Image Credit: Corbis

Flowers mostly aren’t real food — unless you are a cow, of course. In France, among the rolling hills of Midi-Pyrénées where wild flowers abound, the herbivores have it good; for violets, lavenders and dandelions present a colourful salad. But now edible flowers cultivated in France or England are also making it to adventuresome human menus. And for those who like to look at their food as much as eat it, edible flowers are essential.

“Edible flowers are like white gold; the fashion comes and goes. They were very fashionable in the eighties. Then they disappeared and went off menus. Now they are reappearing and they go very well with simple food items such as grilled fish or salad,” says Charles Boghos of Chez Charles, an online exotic food shop that caters to the UAE’s enthusiastic home chefs.

It is fashionable to eat flowers. Sometimes it’s only a matter of taking the time to taste some — for example, when walking around Safa Park’s tree-lined pathways, stop to pick some orangey-red petals of royal poinciana or gulmohar off the grass and savour their mild tanginess.

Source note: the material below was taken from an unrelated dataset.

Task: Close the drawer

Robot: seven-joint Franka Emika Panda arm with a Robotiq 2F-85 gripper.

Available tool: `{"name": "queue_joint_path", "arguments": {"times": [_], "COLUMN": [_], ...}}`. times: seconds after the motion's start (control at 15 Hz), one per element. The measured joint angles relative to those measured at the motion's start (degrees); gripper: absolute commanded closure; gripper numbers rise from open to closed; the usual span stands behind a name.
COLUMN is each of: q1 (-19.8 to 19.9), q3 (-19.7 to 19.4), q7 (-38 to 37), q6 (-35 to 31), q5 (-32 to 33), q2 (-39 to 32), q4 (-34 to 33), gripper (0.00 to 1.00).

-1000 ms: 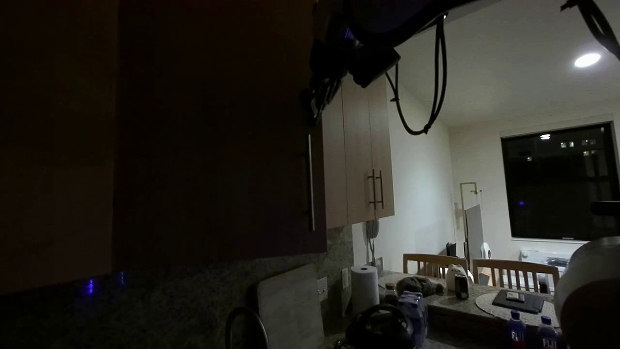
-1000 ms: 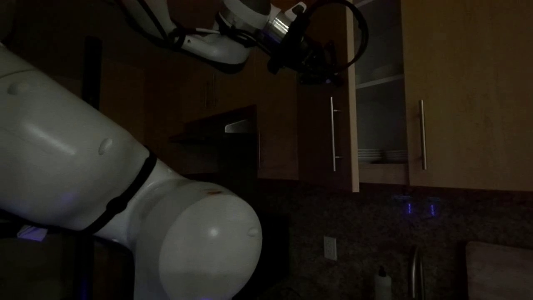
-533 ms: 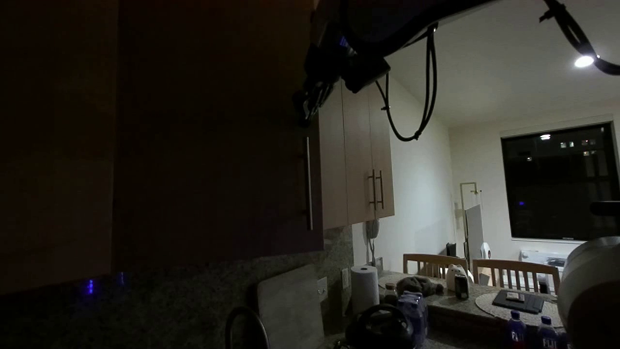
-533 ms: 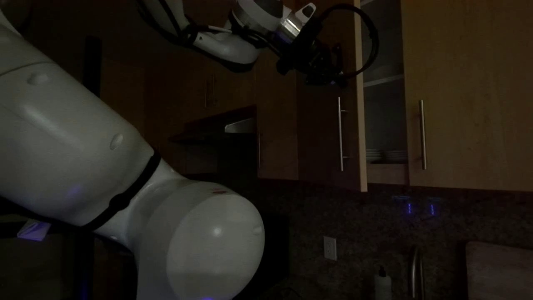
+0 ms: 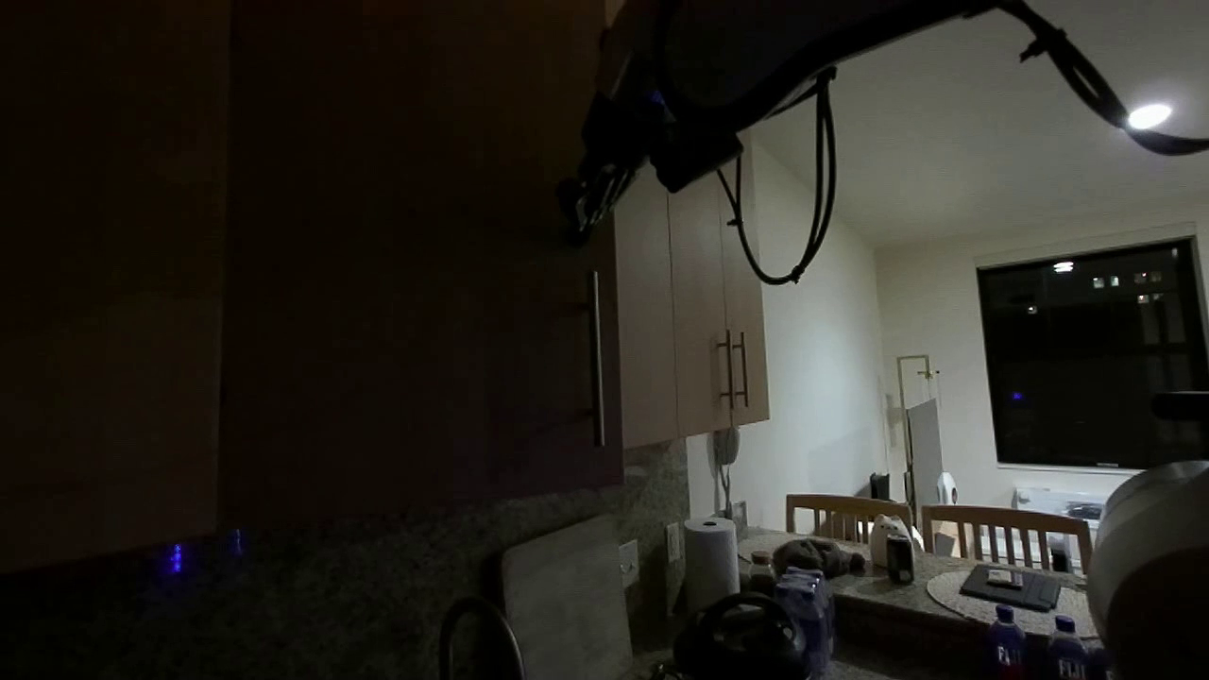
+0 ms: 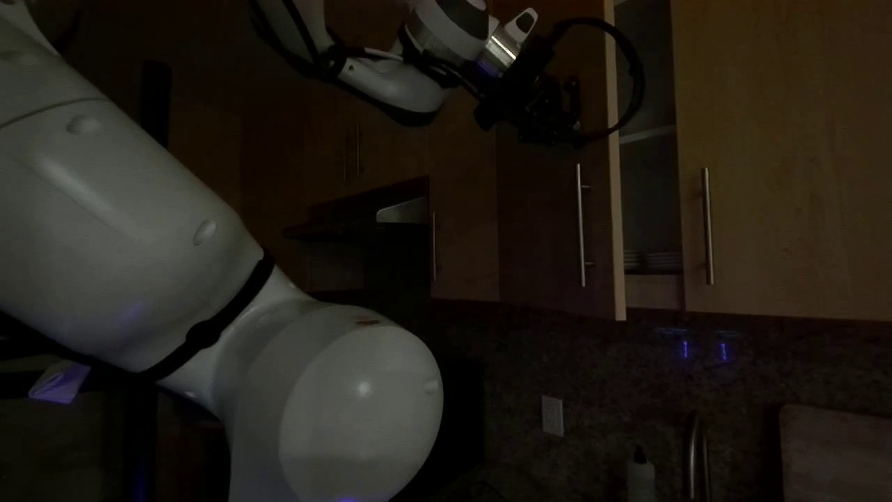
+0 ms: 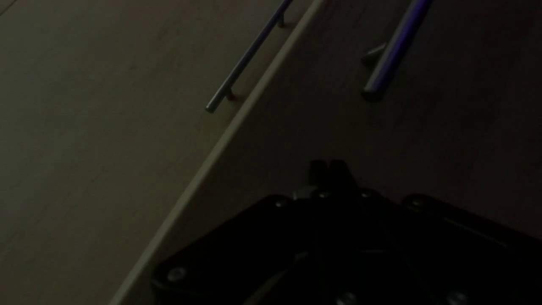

At eattheweeds.com, a website dedicated to wild foods, there’s a forum for finding the tastiest flowers of them all. Oxeye daisy, phlox and begonias make an appearance, as do crispy, succulent, refreshing and slightly sweet yucca blossoms.

User Henriette dishes out a recipe of dandelion flowers in an omelette: “Melt butter in a hot pan, cover it with dandelion flowers face down, sprinkle a bit of lemon juice, add the usual omelette batter, lower the heat, put a lid on, let it sit for 15 minutes and it’s ready to eat.”

However, not all flowers are edible. Some are actually poisonous. One experimenter speaks of having tried and set limits with crispy day lilies of which you can eat only one raw blossom — any more and your stomach is likely to do double and triple flips.

“Let people not venture into flower shops for lunch. Edible flowers cannot be grown on soil with chemicals,” cautions Boghos.

Apart from impromptu snacking by the roadside, flowers have long been sprinkled as garnish — early Romans favoured salads with marigolds. We come across candied rose petals in many Middle Eastern delicacies. Boghos says his customers use boxes of edible flowers to garnish green and grain salads and spruce up appetiser trays. They are used in cocktails or frozen with water to make pretty ice cubes. Interchangeably used, they taste like variations of grass.

Those who really love flora don’t just pay lip service to the concept of gourmet flowers. Dandelion fritters, tuberous begonia petals in citrus dip, lavender ice cream, rose jam, camomille lamb chops with lemon, crystallised violets, pickled sunflower buds, lilac sorbet and candied pansies with mint leaves are testimony to their efforts.

For those who take their flowers seriously, the cranberry-like flavour of hibiscus is different from the citrusy tones of the marigold or the wintergreen that comes through a viola tricolour. Roses, of course, have a distinct flavour depending on how strong the fragrance is.

Last year, EAT had reviewed a hibiscus flower crème brûlée with rose petal clouds and mint jelly at Blue Flame, Jumeirah Creekside in Dubai. On Valentine’s Day Cavalli Club at the Fairmont, Dubai created an entire floral menu, which featured delights such as a calendula and saffron risotto served with petals and stamens, slow-poached Scottish salmon with borage and chives, venison with blackberry and lavender jus and a red rose and blue violet panna cotta. Restaurants in the UAE pick and choose the blooms they want on their menus.

“Yes, I definitely use them. In our kitchen, you may find an interesting mix of capers, chives, jasmine, camomille, violets and roses. Capers are cured flower buds, used a lot in Mediterranean cuisine. The aromatic lavender is very nice on breads and pastry preparations and lavender macaroons are just lovely,” says David Contreras, Executive Chef, The Westin Abu Dhabi Golf Resort & Spa.

Come Eid and roses will make an appearance. In the form of powder, rose water, rosebuds or petals, this flower often adds a fragrant swish to food. And as an ingredient in spice blend ras el hanout, edible roses are available in groceries and supermarkets specialising in regional foodstuff.

Lamia Ahmed Al Hashly, owner of Abu Dhabi-based Blossom Sweets, says, “Rose water is essential. You will find it in every kitchen in the Middle East. Baklava, one of our most popular desserts, uses rose water. In the Arabian ice cream bouzat haleeb, rose water is a key ingredient.”

During Ramadan, she adds, people crave Middle Eastern desserts. “We will add a rose cupcake, which will consist of dried rose petals and will be decorated with rose buds. We already have rose eclairs infused with rose water and sprinkled with dried roses on our menu. Our rose mahalabia has rose water and is sprinkled with dried rose petals,” says Al Hashly.